Transduction efficiency of activated peripheral blood (PB) T lymphocytes with either RD3-MolPack24 or VSV-G-pseudotyped SIN-GFP-zeo LVs. (a) Peripheral blood mononuclear cells (PBMC) were preactivated with CD3/CD28 Dynabeads for 48 hours and cultured in the presence of IL-7 and IL-15. T lymphocytes were then transduced with the RD3-MolPack24 LVs at the indicated MOI and 6 and 14 days after transduction, GFP expression was evaluated by FACS analysis to calculate transduction efficiency (MOI 25 day 6 p.t., range 89.2–94.5%, n = 3, MOI 25 day 14 p.t., range 83.5–96.3%, n = 4; MOI 3 day 6 p.t., range 82.4–96.9%, n = 3, MOI 3 day 14 p.t., range 84.8–97.8%, n = 4; MOI 1.5 day 6 p.t., range 63.4–90.9%, n = 3, MOI 1.5 day 14 p.t., range 65–92.5%, n = 4). (b) Quantification of the SIN-GFP-zeo vector copy number (VCN) in T lymphocytes of panel a by quantitative polymerase chain reaction (q-PCR) using specific primer-probe sets recognizing the packaging (Ψ) signal of the integrated vector and the genomic telomerase gene as control (MOI 25 day 6 p.t., range 6.2–8.5, n = 3, MOI 25 day 14 p.t., range 3.9–7.9, n = 4; MOI 3 day 6 p.t., range 4.6–11.9, n = 3, MOI 3 day 14 p.t., range 3.7–12.7, n = 3; MOI 1.5 day 6 p.t., range 2.7–7.3, n = 3, MOI 1.5 day 14 p.t., range 2.1–6.5, n = 3). (c) PBMC were preactivated as in (a) and then transduced with 36 ng of p24Gag equivalents of either RD3-MolPack24 LVs or VSV-G-pseudotyped LVs carrying the SIN-GFP-zeo TV. Six and 14 days after transduction, the GFP expression was evaluated by FACS analysis (RD114-TR day 6 p.t., range 66.7–90.9%, n = 3, RD114-TR day 14 p.t. range 84.8–89.7%, n = 2; VSV-G day 6 p.t. range 92.4–98.8%, n = 3; VSV-G day 14 p.t., range 91.9–96.4%, n = 2). (d) Quantification of the SIN-GFP-zeo VCN in T lymphocytes of panel (c) as described in (b) (RD114-TR day 6 p.t., range 2.6–5.2%, n = 3, RD114-TR day 14 p.t. range 3.7–5.3%, n = 2; VSV-G day 6 p.t. range 15.3–31.8%, n = 3; VSV-G day 14 p.t., range 7.7–15.8%, n = 2).
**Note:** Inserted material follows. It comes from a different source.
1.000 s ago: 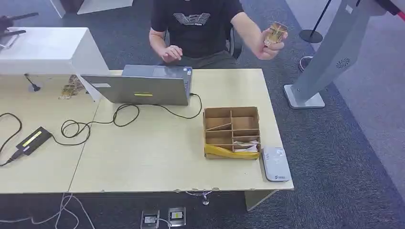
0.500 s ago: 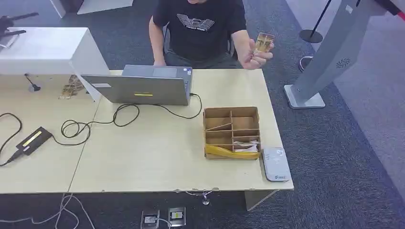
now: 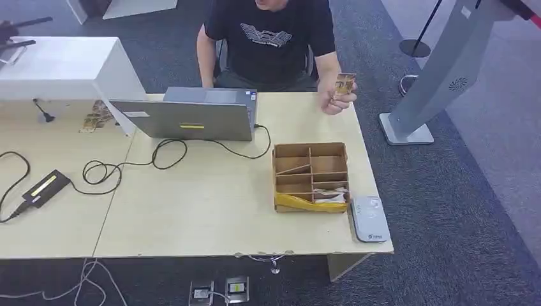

Results are mean ± standard error of the mean of n = 3 independent experiments, unless otherwise indicated. *P ≤ 0.05; **P ≤ 0.01.

Figure 5

Transduction efficiency of activated PB T lymphocyte subsets with either RD3-MolPack24 or VSV-G-pseudotyped SIN-GFP-zeo LVs. (a) PBMC were preactivated with CD3/CD28 Dynabeads for 48 hours and cultured in the presence of IL-7 and IL-15. T lymphocytes were then transduced with 36-ng p24Gag equivalent of RD3-MolPack24 LVs and 6 days after transduction, GFP expression was evaluated in CD3⁺/CD8⁺ and CD3⁺/CD8⁻ T-cell subsets (a), and in T-cell memory subpopulations of CD3⁺/CD8⁺ and CD3⁺/CD8⁻ T-cell subsets (c) and (d) by FACS analysis. (b) Relative frequency of CD3⁺/CD8⁺ and CD3⁺/CD8⁻ T cell subsets in LV- and mock-transduced cells. (e and f) Relative frequency of T central memory (T_CM), T-stem-cell memory (T_SCM), T effector memory (T_EM) and T effector memory RA⁺ (T_EMRA) in either CD3⁺/CD8⁺ (e) or CD3⁺/CD8⁻ Tcell subsets (f) of LV- and mock-transduced cells. Results are mean ± standard error of the mean of n = 4 independent experiments (day 6 p.t.). *P ≤ 0.05; **P ≤ 0.01.